A review by nevinator
Coming Through Slaughter by Michael Ondaatje

3.0

“No one knows how a dolphin makes both whistles and echolocation clicks simultaneously.”

This book is a fictional retelling of real life jazz creator “Buddy” Bolden fall into insanity. This short 151 page book is trying to capture a man’s life through the rhythms of written jazz. Sporadic narration, repetitive poetry, and broken men spread the pages of this book. Every time you feel like you are following the tempo of the story, it changes and keeps you wondering what happens next.
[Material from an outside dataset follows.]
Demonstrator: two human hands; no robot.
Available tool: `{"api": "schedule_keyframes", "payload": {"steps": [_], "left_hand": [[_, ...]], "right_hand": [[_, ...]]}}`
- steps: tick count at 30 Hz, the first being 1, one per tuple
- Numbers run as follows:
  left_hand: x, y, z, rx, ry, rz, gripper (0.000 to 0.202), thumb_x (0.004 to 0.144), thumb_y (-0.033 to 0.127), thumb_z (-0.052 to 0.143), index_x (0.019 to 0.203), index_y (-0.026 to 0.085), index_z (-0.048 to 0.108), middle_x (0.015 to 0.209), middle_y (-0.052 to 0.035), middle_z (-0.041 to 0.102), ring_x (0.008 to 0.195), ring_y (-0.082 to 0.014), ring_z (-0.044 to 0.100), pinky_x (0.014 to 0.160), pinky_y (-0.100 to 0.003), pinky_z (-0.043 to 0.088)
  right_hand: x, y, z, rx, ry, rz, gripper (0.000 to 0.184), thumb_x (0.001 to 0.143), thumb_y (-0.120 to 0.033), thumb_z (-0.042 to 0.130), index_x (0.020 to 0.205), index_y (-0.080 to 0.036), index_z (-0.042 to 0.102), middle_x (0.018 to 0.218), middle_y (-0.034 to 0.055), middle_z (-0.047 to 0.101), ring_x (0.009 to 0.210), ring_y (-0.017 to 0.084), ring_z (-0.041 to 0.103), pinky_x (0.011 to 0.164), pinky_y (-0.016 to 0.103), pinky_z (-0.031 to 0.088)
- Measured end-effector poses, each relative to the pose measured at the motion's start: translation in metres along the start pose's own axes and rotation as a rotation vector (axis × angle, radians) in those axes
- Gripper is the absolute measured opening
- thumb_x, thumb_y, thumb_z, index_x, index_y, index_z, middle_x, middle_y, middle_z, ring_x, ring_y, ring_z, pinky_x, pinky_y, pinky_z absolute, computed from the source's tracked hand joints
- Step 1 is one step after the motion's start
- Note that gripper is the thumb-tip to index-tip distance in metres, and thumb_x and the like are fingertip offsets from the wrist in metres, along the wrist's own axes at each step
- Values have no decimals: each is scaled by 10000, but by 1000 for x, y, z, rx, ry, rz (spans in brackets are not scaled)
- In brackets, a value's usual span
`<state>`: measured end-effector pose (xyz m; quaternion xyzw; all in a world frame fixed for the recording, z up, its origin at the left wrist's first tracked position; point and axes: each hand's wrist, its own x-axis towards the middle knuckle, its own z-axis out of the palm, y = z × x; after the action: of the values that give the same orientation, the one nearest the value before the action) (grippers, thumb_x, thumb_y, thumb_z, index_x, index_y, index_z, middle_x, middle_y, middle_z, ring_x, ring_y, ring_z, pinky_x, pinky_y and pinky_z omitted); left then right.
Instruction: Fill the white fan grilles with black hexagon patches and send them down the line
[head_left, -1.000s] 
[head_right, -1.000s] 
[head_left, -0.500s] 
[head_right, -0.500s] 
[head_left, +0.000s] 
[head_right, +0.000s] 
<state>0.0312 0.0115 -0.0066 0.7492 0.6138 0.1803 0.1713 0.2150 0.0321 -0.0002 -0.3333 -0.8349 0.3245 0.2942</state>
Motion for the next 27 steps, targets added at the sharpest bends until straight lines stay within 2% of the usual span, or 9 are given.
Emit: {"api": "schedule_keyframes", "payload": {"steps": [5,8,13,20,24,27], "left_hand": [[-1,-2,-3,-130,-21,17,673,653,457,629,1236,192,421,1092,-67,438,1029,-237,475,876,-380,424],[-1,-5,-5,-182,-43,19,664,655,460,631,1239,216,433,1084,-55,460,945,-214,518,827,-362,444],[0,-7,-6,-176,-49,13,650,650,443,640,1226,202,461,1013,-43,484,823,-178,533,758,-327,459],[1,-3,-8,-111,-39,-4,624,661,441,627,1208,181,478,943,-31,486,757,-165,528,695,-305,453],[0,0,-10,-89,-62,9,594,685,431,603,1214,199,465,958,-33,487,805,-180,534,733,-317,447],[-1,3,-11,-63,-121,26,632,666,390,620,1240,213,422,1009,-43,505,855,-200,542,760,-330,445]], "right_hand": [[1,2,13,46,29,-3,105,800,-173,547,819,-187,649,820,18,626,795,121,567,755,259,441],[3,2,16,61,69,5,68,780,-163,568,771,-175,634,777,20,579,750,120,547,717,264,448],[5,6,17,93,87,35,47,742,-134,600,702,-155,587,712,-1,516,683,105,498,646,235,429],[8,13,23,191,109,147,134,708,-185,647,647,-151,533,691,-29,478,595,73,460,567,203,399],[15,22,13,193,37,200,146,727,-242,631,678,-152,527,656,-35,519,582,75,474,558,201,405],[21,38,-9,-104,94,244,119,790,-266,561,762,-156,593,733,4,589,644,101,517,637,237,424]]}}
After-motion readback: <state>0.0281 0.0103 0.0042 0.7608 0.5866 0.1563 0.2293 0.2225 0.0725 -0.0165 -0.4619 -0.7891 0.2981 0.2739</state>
Though, you get what you read and this book is only offering an experience that I don’t think I’ll repeat. It tries to capture the tension of enjoying the joyfully music of life, what is a sense of purpose, and what direction does one need in life that, just like Bolden, the book goes mad trying to act like a dolphin.

The experience of trying to find music through noise, people in messes, and sanity in depravity is a theme I do enjoy, it is how you get into my treasured books really easily, yet this one falls flat and I can't explain why.

This is also a hard book to recommend as an experience. My recommended litmus test is if you are not drawn in by the experimental writing style and the two paragraph summery on the back, I would say do not read it.

If the themes touched upon tickle an interest, I will always recommend “The Brothers Karamazov” and looking specifically at the dynamics of Grushenka, Dimitri, and Ivanovana. It covers the same depravity.

In many ways, reading this book is what the title advertises.